[Task details]
The stretch from the line with "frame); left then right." through the line with "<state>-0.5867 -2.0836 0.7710" in the records below: write it out exactly, and nothing else.
Data section Block Start
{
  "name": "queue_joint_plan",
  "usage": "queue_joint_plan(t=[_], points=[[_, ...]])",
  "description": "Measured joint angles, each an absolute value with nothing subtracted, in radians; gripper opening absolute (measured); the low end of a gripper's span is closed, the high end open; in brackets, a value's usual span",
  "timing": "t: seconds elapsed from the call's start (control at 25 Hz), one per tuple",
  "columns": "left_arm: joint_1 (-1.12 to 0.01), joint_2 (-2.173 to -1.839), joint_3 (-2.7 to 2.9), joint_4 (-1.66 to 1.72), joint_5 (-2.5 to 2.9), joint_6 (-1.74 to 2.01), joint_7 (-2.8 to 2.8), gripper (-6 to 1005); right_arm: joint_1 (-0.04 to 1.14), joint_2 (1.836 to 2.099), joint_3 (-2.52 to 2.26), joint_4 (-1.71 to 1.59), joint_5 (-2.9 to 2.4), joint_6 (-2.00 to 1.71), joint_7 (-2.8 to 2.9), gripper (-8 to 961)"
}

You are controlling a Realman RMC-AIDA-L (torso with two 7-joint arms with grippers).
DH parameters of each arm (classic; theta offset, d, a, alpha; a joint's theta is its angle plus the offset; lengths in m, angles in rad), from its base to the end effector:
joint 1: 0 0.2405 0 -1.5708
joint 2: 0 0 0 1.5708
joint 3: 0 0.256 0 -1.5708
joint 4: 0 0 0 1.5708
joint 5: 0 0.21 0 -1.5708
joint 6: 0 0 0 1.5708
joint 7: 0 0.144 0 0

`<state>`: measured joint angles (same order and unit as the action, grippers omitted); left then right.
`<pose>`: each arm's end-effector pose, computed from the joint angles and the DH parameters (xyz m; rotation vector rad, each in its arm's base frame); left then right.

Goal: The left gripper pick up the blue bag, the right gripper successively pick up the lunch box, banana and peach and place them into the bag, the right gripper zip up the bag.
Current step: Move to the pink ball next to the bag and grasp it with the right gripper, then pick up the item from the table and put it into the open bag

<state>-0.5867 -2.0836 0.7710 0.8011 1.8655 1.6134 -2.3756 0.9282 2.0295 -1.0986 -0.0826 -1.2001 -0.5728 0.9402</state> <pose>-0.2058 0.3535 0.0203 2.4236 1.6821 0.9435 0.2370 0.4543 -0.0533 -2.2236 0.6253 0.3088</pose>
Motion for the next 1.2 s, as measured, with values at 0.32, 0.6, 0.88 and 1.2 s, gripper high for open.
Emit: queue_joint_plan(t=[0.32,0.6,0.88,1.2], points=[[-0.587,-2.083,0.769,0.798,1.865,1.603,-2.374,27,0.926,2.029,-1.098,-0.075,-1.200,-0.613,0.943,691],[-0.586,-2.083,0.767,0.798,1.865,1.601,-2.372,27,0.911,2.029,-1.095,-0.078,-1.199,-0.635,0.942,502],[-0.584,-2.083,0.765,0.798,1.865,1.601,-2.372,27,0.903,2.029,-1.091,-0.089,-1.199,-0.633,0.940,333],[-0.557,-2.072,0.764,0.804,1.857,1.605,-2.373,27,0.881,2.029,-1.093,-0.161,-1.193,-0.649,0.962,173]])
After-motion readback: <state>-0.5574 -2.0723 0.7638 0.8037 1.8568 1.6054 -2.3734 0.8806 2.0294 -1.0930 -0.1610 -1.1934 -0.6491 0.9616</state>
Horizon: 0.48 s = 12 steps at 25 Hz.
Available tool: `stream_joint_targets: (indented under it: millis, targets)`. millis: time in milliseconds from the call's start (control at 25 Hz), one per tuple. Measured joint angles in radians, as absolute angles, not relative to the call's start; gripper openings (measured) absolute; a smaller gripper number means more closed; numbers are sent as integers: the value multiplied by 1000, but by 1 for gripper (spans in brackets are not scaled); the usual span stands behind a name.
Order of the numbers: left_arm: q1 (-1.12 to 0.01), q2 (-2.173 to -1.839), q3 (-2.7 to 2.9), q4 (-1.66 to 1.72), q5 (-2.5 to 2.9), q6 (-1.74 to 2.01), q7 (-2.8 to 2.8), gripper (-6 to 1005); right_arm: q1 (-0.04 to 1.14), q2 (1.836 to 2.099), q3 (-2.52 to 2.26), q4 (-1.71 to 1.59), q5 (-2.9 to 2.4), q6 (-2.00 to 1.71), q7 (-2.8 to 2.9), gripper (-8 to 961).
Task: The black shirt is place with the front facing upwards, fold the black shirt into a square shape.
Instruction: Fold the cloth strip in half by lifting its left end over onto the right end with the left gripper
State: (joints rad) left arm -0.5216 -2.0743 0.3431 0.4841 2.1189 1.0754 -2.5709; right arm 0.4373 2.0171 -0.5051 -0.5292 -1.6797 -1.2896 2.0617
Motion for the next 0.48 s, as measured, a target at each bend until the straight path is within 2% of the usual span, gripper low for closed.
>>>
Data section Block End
[Task output]
`<pose>`: each arm's end-effector pose, computed from the joint angles and the DH parameters (xyz m; rotation vector rad, each in its arm's base frame); left then right.

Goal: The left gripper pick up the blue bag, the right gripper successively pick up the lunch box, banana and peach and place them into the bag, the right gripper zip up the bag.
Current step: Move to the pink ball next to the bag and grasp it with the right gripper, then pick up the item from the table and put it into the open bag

<state>-0.5867 -2.0836 0.7710 0.8011 1.8655 1.6134 -2.3756 0.9282 2.0295 -1.0986 -0.0826 -1.2001 -0.5728 0.9402</state> <pose>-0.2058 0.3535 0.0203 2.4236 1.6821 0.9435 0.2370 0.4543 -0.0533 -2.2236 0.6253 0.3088</pose>

Nothing further is needed for the exercise.